I have been using ‘gpt-3.5-turbo’ as the model in my API calls. Should I always be using one of the specific context models ‘-4k’ or ‘-16k’, depending on my needs? What context size is used if you just set model to ‘gpt-3.5-turbo’?
And when should I use a dated model like ‘gpt-3.5-turbo-0613’?
I want to do more specific tracking of my token pricing.
You have some observations where documentation is often not exacting and an AI can’t answer.
The standard context length of gpt-3.5-turbo is 4k - 4191 available tokens, that must hold both all the input you send and the response you want the AI to generate. You don’t and can’t specify -4k as a suffix.
The name redirects to the currently recommended model, gpt-3.5-turbo-0613, and your reply metadata and accounting will show this as the model used when you invoke by calling the model gpt-3.5-turbo.
Employing the -16k model costs you exactly twice for all interactions, even if your API call doesn’t need its features.
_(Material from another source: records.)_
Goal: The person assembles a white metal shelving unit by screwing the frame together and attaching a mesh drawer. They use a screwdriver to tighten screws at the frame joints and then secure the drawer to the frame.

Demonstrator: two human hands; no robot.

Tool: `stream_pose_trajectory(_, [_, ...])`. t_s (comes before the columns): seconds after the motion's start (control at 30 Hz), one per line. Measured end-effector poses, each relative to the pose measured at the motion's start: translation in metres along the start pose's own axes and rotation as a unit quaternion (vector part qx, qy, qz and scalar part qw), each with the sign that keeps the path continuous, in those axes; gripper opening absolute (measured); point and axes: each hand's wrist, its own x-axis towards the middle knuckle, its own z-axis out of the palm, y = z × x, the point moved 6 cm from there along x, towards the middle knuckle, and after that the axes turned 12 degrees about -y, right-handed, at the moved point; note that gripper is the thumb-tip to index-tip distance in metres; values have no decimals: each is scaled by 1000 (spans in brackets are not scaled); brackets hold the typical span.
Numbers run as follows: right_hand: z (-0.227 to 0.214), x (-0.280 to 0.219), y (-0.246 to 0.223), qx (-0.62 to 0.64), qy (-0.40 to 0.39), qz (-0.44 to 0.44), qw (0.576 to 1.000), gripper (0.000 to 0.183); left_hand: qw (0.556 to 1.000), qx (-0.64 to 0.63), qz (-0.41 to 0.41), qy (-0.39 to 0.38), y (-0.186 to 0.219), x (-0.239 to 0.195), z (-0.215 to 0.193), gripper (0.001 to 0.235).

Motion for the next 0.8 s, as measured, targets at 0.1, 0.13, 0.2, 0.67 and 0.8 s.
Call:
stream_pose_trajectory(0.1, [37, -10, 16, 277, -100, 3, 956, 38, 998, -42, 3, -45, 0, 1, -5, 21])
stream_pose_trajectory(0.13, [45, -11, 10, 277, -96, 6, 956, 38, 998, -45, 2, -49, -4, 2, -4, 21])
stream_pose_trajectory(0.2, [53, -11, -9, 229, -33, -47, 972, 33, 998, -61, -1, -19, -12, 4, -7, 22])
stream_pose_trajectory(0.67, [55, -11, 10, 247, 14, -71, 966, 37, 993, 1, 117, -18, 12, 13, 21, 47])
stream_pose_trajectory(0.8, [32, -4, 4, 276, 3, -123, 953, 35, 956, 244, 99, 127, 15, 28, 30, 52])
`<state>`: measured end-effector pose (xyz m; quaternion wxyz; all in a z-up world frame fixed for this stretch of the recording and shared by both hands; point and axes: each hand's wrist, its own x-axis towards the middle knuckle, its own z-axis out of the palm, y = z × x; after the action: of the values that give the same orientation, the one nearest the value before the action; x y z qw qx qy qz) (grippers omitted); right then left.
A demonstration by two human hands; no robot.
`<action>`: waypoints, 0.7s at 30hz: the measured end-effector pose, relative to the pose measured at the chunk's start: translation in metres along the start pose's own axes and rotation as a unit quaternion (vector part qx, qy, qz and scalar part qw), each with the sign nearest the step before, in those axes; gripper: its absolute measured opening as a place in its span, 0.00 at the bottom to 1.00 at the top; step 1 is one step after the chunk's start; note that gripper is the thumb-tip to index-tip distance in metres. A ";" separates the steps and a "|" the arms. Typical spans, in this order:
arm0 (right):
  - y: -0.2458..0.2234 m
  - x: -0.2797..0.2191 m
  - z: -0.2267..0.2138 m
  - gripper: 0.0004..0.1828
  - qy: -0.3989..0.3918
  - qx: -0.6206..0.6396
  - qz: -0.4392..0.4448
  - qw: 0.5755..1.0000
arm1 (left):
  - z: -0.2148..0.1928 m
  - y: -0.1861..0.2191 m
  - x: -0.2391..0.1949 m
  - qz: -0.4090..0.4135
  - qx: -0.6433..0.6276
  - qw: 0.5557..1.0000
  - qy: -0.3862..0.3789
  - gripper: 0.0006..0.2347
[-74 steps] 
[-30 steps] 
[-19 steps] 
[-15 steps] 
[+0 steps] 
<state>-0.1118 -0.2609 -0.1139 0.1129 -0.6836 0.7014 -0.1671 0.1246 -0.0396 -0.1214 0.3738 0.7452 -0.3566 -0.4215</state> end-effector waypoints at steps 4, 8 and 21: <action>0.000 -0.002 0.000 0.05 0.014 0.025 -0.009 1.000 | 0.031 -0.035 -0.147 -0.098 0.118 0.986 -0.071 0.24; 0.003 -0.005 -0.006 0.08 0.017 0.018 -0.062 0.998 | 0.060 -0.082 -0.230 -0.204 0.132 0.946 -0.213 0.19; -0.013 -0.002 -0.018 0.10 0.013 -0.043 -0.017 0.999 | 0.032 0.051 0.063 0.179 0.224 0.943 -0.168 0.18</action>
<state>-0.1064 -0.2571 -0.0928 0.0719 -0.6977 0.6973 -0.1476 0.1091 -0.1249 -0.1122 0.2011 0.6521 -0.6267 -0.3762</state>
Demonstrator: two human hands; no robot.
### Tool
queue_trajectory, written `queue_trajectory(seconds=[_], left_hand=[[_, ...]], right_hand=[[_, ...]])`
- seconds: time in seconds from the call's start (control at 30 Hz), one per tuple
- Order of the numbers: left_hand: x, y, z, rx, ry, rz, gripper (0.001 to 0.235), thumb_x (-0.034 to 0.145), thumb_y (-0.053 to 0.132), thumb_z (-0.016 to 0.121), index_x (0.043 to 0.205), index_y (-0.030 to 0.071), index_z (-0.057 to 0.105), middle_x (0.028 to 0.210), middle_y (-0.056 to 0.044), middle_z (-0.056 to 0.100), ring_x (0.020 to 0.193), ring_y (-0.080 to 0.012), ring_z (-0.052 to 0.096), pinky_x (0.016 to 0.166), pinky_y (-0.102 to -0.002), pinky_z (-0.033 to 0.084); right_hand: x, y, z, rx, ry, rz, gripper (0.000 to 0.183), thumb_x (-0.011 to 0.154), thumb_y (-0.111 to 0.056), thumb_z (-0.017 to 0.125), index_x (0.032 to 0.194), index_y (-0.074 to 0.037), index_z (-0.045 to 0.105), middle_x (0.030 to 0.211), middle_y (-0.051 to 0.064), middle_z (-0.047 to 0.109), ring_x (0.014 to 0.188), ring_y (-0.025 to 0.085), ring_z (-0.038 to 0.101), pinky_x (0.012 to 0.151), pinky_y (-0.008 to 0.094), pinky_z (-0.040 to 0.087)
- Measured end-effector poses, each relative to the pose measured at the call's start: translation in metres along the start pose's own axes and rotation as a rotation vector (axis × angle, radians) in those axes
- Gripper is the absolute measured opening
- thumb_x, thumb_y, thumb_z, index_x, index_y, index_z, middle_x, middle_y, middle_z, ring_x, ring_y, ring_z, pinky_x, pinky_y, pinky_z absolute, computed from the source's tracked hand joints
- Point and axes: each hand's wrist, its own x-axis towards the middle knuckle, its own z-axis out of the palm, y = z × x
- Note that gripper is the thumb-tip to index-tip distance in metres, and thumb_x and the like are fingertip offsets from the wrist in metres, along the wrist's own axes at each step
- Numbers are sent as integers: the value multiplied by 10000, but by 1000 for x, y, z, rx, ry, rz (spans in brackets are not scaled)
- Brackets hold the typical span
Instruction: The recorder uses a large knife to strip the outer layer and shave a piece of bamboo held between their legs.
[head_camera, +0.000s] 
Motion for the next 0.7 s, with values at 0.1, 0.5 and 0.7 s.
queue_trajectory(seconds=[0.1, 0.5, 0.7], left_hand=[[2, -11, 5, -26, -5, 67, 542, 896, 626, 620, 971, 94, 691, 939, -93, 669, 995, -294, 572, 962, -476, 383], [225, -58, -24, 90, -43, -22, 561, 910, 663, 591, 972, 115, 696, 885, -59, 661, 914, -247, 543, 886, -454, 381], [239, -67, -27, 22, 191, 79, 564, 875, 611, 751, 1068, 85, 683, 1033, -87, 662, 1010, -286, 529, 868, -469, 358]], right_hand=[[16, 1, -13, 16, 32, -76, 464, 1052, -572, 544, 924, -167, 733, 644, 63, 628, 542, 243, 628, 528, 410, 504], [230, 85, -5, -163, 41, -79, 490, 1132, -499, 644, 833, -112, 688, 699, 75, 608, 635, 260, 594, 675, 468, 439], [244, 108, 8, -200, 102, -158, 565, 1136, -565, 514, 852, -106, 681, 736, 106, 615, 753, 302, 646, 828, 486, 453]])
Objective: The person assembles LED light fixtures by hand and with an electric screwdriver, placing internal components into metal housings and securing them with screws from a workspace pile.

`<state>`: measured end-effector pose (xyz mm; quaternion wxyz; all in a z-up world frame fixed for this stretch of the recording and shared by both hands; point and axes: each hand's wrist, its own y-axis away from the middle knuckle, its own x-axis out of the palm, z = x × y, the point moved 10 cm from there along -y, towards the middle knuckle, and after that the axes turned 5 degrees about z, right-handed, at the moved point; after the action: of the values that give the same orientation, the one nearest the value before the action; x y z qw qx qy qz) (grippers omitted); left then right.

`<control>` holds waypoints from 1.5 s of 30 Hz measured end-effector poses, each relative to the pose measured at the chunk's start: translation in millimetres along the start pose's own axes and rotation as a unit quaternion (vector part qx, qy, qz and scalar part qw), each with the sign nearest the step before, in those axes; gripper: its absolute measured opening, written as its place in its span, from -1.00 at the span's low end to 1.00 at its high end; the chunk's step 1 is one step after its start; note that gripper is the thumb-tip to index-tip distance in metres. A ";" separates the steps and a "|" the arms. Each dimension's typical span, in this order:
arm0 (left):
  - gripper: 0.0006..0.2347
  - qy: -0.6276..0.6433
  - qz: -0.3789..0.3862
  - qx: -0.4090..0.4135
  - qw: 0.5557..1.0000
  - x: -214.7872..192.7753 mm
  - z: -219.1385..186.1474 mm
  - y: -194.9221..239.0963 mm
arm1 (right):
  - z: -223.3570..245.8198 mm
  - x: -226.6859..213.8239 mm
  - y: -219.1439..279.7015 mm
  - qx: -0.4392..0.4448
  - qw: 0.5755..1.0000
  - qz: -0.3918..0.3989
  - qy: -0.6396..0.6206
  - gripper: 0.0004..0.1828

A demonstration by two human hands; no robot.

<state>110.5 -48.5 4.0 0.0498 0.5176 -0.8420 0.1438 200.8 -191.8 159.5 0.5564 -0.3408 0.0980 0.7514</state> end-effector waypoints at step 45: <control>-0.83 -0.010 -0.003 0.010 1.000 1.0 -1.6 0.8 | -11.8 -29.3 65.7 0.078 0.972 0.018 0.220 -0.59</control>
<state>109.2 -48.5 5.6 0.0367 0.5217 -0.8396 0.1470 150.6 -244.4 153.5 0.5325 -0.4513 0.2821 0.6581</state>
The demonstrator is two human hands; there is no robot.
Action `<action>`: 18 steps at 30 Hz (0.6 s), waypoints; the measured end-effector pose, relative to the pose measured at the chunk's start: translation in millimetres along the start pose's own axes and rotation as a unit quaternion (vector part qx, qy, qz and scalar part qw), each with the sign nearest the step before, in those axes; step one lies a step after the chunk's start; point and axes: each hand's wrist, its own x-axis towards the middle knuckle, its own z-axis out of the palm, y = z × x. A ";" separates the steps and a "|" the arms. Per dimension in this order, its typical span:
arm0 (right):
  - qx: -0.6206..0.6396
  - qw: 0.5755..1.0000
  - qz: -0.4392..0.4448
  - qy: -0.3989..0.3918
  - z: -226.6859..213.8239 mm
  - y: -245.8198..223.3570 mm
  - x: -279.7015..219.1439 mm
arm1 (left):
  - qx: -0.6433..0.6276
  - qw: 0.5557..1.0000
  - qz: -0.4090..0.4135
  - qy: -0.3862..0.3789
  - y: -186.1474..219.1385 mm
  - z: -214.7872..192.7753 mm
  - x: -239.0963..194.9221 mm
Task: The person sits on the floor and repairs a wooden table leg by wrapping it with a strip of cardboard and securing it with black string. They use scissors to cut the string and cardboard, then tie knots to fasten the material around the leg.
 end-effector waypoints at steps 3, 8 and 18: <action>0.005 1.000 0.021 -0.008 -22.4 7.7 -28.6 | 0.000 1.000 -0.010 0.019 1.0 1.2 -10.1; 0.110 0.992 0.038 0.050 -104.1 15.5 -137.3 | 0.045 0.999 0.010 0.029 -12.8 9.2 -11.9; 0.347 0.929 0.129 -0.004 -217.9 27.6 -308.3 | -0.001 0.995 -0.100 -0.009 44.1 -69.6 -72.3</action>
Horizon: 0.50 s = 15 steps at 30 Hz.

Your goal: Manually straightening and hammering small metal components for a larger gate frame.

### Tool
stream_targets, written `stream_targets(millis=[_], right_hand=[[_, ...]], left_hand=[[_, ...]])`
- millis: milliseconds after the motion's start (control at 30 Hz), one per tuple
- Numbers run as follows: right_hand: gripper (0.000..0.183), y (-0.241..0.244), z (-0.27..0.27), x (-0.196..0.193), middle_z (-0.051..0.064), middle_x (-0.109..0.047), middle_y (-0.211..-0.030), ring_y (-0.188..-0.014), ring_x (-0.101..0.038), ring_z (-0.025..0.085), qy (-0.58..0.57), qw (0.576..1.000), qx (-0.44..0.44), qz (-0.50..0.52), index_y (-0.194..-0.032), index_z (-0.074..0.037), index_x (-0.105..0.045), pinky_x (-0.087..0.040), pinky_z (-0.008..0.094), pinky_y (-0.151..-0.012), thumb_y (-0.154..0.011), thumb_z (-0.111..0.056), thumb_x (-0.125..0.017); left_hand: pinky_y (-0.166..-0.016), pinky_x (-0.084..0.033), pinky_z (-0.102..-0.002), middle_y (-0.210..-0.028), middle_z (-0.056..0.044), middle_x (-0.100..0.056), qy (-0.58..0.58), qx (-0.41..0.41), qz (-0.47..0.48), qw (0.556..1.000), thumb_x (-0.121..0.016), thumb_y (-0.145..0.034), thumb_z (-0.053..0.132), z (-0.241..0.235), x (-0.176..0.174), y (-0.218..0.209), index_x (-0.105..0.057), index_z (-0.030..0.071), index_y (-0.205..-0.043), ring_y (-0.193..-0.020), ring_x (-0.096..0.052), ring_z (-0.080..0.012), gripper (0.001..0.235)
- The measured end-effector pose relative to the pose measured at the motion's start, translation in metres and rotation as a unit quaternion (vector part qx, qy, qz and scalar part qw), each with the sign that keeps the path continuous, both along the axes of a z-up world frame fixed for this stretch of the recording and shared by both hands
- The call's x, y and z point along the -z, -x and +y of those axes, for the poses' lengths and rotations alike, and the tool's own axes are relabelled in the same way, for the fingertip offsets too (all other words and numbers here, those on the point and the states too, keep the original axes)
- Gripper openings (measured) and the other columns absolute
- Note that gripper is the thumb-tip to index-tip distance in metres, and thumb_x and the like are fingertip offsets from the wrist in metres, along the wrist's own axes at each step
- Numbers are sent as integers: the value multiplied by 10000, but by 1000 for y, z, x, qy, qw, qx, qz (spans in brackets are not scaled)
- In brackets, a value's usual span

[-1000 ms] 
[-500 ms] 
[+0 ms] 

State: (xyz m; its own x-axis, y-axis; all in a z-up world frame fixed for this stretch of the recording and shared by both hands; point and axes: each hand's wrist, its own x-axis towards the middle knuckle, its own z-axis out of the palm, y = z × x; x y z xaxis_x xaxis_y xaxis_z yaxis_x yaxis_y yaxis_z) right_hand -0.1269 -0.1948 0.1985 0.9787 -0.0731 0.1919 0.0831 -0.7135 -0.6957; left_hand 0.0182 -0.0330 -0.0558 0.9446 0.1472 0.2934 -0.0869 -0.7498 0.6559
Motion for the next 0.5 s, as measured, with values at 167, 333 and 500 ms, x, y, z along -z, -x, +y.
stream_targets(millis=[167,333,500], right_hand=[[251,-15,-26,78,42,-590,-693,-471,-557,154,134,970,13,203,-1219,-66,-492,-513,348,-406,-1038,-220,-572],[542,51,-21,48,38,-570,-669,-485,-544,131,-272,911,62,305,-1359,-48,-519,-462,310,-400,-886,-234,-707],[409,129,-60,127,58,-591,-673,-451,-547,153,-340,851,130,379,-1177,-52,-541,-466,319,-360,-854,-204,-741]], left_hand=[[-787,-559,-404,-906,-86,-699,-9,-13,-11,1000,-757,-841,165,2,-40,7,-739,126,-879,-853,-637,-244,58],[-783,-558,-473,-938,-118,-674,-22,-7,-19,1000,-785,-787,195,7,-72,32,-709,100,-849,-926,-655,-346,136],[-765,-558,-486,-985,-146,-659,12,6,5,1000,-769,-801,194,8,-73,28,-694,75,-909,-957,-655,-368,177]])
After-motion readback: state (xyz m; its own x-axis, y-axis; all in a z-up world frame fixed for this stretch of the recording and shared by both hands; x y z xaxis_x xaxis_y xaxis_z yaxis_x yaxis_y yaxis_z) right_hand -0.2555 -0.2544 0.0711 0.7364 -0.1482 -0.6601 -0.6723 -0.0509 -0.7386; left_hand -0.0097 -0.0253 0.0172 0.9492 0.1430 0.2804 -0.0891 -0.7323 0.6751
So no, you wouldn’t want to use it unless your input or output calls for the larger context length. A strategy could be to select it dynamically in software specifically for allowed cases of larger inputs, for example.
Token tracking and counting within software can be done by a library that computes the encoding, using the model’s actual internal AI encoding dictionary, such as tiktoken. This allows strategies, like seeing exactly how large the past conversation replies of old chat are, to decide what must be discarded.
General usage by tokens can also be seen in the usage page of your OpenAI account, summarized by 5-minute granularity in the daily view.
Hopefully this informs the bigger question you have in mind!